Based on this example, we could suggest that a gearing level of around 50 per cent to 55 per cent represents a relative “sweet spot”. However, beyond 55 per cent the ICR begins to become uncomfortably thin, particularly if a volatile market is encountered. This, however, can be deceptive. Using the example above, if we viewed an ICR of two times as being an “acceptable” level of coverage, it could be argued that a gearing ratio of between 55 per cent and 60 per cent meets this target. However, this does not take into account the increasing sensitivity of leverage in the first place. If we examine the chart below, it illustrates the sensitivity of the ICR to movements in EBITDA (earnings before interest, tax, depreciation and amortisation), less the impact of unrealised gains or losses on asset valuations. Using the same data, a 25 per cent hit to EBITDA would keep a fund comfortably above the ICR of two times when gearing is at 40 per cent.

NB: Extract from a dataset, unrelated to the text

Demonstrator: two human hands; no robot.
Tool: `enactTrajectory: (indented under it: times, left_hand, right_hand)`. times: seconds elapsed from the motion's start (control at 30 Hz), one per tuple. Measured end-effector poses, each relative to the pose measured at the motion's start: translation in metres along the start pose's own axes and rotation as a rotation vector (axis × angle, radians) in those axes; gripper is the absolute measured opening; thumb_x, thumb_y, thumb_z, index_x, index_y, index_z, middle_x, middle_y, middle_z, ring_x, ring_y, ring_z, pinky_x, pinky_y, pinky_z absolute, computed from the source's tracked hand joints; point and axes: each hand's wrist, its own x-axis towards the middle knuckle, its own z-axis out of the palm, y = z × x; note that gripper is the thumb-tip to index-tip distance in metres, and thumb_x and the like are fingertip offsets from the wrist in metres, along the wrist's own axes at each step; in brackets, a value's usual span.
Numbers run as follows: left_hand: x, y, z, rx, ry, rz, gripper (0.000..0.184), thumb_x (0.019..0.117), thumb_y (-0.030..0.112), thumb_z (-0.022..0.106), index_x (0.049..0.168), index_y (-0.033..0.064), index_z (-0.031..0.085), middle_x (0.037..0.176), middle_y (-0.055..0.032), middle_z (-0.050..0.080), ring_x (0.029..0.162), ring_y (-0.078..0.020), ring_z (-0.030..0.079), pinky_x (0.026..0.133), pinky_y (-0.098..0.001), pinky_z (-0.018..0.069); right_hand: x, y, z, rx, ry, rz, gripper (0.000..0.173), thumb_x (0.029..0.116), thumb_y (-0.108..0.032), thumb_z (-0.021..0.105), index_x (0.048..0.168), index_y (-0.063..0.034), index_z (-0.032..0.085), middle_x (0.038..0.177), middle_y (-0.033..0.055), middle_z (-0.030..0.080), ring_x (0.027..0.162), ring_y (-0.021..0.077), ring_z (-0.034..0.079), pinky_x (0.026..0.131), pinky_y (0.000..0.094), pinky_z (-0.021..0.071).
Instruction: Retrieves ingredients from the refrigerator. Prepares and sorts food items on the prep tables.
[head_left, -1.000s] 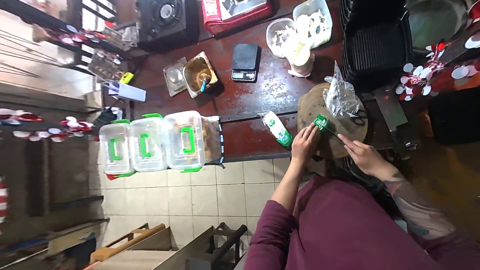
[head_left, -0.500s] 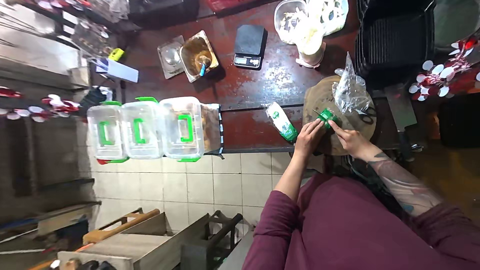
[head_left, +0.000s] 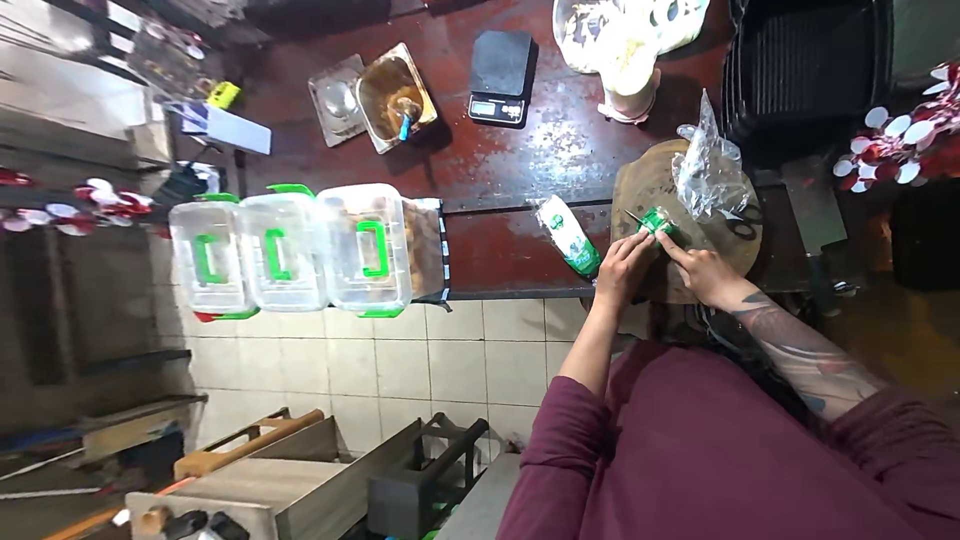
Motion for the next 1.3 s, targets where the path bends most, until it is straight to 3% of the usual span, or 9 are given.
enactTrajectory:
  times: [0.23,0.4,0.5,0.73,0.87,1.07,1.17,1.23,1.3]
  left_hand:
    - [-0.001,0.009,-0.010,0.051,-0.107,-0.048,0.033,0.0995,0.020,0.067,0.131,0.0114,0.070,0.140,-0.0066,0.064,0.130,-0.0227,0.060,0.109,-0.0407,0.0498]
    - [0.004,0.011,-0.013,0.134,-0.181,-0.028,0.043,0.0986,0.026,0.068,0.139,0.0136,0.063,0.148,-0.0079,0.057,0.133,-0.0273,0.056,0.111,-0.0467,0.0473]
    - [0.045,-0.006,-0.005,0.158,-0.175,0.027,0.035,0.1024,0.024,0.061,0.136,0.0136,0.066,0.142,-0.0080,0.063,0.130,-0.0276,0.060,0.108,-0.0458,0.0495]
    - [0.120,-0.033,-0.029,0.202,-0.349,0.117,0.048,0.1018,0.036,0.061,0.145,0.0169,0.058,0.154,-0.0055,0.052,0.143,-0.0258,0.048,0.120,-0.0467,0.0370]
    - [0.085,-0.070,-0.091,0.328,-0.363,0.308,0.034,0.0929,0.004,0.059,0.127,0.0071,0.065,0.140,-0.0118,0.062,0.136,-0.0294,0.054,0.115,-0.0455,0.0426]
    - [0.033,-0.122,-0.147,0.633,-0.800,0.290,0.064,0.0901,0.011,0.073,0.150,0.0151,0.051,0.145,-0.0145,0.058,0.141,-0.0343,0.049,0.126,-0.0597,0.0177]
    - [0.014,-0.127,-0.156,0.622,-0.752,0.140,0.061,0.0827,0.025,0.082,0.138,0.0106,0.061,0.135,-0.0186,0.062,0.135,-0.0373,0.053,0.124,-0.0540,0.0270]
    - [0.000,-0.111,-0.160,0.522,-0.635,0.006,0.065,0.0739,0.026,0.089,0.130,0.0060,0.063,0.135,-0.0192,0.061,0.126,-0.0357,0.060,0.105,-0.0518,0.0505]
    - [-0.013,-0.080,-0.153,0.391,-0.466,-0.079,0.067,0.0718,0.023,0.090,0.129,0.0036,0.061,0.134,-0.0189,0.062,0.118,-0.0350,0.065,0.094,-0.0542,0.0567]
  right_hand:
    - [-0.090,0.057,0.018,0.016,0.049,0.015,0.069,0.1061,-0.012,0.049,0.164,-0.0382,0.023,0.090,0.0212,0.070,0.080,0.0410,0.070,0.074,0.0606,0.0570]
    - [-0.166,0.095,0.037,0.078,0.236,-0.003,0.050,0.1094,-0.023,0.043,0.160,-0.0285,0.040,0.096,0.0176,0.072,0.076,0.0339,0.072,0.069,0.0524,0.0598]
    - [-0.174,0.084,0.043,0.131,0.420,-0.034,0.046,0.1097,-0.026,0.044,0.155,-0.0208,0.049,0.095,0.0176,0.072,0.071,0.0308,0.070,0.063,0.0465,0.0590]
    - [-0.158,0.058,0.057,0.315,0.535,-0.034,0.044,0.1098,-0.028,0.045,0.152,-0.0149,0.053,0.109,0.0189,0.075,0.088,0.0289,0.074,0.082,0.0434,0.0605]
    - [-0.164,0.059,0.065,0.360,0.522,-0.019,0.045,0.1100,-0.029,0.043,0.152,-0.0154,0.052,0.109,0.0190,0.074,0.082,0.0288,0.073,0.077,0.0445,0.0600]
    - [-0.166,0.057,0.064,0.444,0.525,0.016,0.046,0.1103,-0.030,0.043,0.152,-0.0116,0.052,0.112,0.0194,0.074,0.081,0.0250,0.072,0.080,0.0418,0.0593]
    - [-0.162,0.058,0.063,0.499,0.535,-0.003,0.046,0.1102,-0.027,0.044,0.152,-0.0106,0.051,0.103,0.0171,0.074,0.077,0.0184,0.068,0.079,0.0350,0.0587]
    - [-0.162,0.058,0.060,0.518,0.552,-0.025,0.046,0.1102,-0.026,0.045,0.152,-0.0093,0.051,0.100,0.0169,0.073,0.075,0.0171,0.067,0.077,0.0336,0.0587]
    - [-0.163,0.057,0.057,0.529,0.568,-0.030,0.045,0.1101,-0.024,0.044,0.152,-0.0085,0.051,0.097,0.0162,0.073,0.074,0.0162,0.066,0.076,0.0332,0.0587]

But at gearing of 50 per cent and 60 per cent, it starts to tighten up quickly. During the boom, very few funds experienced any serious hits to EBITDA, as strong demand and rental growth drove profitability. But today’s environment is a different story. Stagnating (and declining) effective rents, lower occupancy levels and higher finance costs have hit earnings heavily. For some funds, unfortunately, a 25 per cent fall in earnings would have looked attractive by comparison. What does this prove? In the broader sense, nothing at all, as it is based on a theoretical set of numbers that any one particular fund may or may not emulate. It also does not take into account the ability of the manager, the quality and drivers of the tenancy schedule or the structuring of the fund – all of which will have an impact on the ability of the vehicle to withstand financing pressures.
However, what it does show is that the higher you gear, the more watchful an investor has to be, and the greater the level of stress-testing required in judging the risks. The rise of the sector during the period from 2004 to early 2008 saw the use of leverage incrementally creep upward; and I suspect many failed to realise that a small rise from a high level has a much bigger impact than a big increase when starting from zero. In looking at this issue, in no way are we suggesting that the unlisted sector should abandon the use of leverage as a tool to drive returns.
Whole books could be devoted to the technical aspects of what represents the “right” level of gearing. However, what we are trying to do is heighten the understanding of the appropriateness of gearing to a fund, and the risk involved. The direct property industry has a solid track record of delivering strong risk-adjusted returns when structured appropriately. Current conditions are merely part of the investment cycle in what should always be treated as a long-term asset class designed to ride out the vagaries of investment markets. However, caution always needs to be applied in the use of debt, given its inherent ability to magnify both positive and negative outcomes.